Next, I would like to comment on certain questions that have come up in the discussion here. One comrade has opined that the tactics of revolutionary opposition is not suitable in the context of slow growth of revolutionary movement. This tactics should rather be applied in conditions of upsurge. I think there is a basic flaw in this argument. ‘Opposition’ is a parliamentary category and revolutionary opposition is the specific tactics that a revolutionary communist party adheres to in parliamentary struggles. In times of revolutionary upsurge, revolution itself and not the revolutionary opposition will be the immediate agenda before the Party. In other words, during revolutionary upheavals parliamentary struggles may become obsolete and quite possibly the election boycott or even dispensing with the bourgeois parliament may become the Party’s action slogan. Obviously, when there will be no parliamentary struggles or even no parliament, the category of opposition too, revolutionary or otherwise, shall cease to exist. This is quite easy to understand. It is only in the present conditions, when the parliamentary struggles acquire quite an important position in Party’s tactics, does the question of revolutionary opposition arise and this determines Party’s basic orientation in parliamentary struggles. There should be no confusion on this score. Its application, however, becomes quite a complex affair with Party’s growth in electoral support and parliamentary strength.

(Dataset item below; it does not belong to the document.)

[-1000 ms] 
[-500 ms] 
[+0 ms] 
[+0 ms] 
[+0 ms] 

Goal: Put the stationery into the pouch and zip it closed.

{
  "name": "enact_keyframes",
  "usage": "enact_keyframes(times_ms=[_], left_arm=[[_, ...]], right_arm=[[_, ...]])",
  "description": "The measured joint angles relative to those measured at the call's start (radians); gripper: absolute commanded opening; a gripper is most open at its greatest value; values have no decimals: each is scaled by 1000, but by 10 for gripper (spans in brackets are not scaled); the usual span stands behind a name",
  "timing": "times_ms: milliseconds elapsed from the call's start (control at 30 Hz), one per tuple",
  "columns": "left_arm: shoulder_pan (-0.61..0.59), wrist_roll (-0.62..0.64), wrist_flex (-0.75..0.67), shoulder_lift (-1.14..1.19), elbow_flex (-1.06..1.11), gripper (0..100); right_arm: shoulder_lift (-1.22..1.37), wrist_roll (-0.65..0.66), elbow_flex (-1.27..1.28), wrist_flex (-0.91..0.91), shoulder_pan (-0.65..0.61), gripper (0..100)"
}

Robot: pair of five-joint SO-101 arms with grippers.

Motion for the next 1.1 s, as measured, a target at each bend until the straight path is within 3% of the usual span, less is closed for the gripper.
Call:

Well, using parliament as a propaganda platform is a common refrain and there can be no dispute on that. In real life situations, however, you confront a whole range of practical problems. There comes up the question of seat adjustments and election alliances with what is called ‘like-minded parties’, another parliamentary term. Then there is the question of forming blocs within the parliament. Our representatives there have to take definite stands on specific issues and bills and participate in voting. We have to seek allies and also distinguish between various bourgeois formations. Should our representatives confine themselves to moving adjournment motions, rushing to the well of the house and staging walkouts? Or shall they also engage in business-like discussion, move amendments, demand constitutional reforms and put forward alternative drafts in the form of private member bills etc.? What shall be their role as members of various parliamentary committees as well as constituency-level planning and developmental bodies? All these belong to the domain of reforms and the moot point is to perform all these roles within the ambit of revolutionary opposition. This is a million-dollar question on which hinges the whole future of the Party.

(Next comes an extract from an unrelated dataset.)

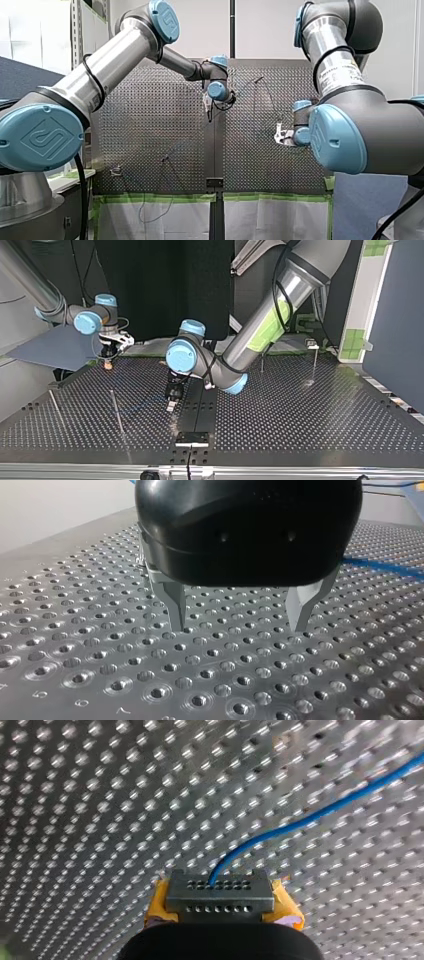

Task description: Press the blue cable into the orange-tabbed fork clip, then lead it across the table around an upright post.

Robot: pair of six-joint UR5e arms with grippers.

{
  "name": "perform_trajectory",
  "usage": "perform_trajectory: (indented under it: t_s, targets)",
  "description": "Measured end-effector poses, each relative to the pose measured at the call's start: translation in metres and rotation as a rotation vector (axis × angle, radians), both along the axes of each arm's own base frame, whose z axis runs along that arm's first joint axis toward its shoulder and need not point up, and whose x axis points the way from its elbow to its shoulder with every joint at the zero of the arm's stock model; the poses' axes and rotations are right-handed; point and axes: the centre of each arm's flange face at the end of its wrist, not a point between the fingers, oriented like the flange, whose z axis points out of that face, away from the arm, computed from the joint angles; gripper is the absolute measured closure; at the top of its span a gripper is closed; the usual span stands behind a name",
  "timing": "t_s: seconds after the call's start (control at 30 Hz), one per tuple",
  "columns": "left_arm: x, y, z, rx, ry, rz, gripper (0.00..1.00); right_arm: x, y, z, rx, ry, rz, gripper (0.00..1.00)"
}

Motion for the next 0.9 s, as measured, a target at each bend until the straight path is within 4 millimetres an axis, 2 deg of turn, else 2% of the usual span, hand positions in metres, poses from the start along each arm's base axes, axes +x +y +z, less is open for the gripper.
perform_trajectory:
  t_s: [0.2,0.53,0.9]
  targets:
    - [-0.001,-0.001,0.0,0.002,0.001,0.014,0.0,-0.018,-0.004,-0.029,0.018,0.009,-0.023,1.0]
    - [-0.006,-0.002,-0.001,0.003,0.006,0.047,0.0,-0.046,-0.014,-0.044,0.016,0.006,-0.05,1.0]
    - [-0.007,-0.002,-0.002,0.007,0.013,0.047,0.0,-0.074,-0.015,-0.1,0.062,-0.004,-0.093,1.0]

The fundamental mistake that leads the communist parties to the royal road of parliamentary cretinism, popularly known as degeneration, is negating the essential bourgeois character of the parliament and forgetting that the given parliament is nothing but the political superstructure of the bourgeois society. If you consider parliament just a fraud, an artificial creation of exploiters devised to befool the masses, you’ll actually be fooling yourselves and no one else. It is so because such simplistic ideas will prevent you from studying and analysing the dynamic of the bourgeois society and thus devising specific slogans and tactics. You’ll end up in dismissing and abusing the parliament in harshest of terms without however making any impact on its health. Such phrasemongerings are aptly called infantile disorder.

On the other hand, it is more serious a deviation if the parliament is considered a non-class or supra-class institution where the proletariat has just to enter, attain the majority and then wield it for the socialist transformation of the society. Parliament operates within the ambit of the bourgeois constitution and in thousand and one ways is attached to the strings of capital. It is well-nigh impossible for the proletariat to attain a majority in the parliament and we have seen through our experiences how the whole election system is tilted in favour of strong power groups and in favour of moneybags and how tough it is for revolutionary left to win every seat.

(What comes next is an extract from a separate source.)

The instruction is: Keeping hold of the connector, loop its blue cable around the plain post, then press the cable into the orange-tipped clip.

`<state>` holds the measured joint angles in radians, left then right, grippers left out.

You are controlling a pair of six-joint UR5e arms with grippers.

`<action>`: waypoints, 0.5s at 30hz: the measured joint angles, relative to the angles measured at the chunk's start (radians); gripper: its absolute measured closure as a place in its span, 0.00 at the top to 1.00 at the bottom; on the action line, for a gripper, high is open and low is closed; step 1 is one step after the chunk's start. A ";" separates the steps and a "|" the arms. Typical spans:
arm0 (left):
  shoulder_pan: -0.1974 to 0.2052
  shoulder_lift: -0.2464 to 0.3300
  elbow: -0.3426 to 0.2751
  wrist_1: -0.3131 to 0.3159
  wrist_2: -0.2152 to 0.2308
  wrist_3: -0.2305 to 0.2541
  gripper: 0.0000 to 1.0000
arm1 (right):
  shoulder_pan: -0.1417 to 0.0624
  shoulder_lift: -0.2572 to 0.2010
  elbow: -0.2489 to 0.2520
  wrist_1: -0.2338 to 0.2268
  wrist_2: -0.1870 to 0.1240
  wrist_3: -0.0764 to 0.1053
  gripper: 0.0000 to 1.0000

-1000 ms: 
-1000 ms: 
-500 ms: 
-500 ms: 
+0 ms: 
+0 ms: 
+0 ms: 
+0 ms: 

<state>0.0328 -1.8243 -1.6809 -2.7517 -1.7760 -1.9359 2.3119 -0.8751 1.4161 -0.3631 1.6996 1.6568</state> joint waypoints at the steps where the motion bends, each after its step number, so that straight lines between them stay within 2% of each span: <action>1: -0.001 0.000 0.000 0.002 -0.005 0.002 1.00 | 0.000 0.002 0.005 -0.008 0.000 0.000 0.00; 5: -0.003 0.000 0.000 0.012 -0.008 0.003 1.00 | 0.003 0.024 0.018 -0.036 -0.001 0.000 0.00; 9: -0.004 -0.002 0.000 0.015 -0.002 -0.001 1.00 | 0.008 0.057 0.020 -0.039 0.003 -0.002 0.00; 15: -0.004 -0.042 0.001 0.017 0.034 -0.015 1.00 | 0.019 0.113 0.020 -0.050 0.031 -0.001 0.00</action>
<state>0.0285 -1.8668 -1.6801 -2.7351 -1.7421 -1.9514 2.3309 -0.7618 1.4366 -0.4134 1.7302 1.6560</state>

Still, this is not my main contention. For the argument’s sake, even if it is presumed (in a certain exceptional situation let us grant this as a real possibility) that the proletariat can attain majority in the parliament, the question still remains as to whether the socio-economic enslavement of the proletariat can be done away with, or in other words, can the foundations of the bourgeois society be altered in any fundamental way. Marxism answers it in the negative. The best of the communist governments with the noblest of intentions can only undertake certain reforms of the bourgeois system and nothing more than that. Proletariat cannot use the given, readymade state machinery to achieve its mission. The old state has to be smashed and a new state machinery has to be created. This declaration as recorded in the Communist Manifesto, after the bitter lessons of Paris commune and elaborated in Lenin’s State and Revolution remains the cornerstone of the Marxist theory of state. Incidentally, even in a socialist society which operates on the principle of from each according to his capacity and to each according to his work, the element of bourgeois right does persist and Lenin once even described the socialist state as the bourgeois state without the bourgeoisie. Only with the principles of from each according to his capacity and to each according to his need can the bourgeois right be dispensed with altogether. But that means ushering in a communist society where the state itself withers away.

So the whole debate about parliamentary Vs. extra-parliamentary path of revolution is irrelevant simply because there doesn’t exist any parliamentary path. Proletarian revolution essentially means dispensing with bourgeois state including the parliament. Obviously therefore, there cannot exist a parliamentary road to revolution. It can only exist on the basis of very rejection of the essence of revolution. Proletarian revolution creates a proletarian state along with its own representative assembly. This representative assembly shall bring to full play the democratic participation of broad masses in running the state affairs and combine within a single entity the legislative and executive functions of the state; in short, a new political superstructure that corresponds with the new society.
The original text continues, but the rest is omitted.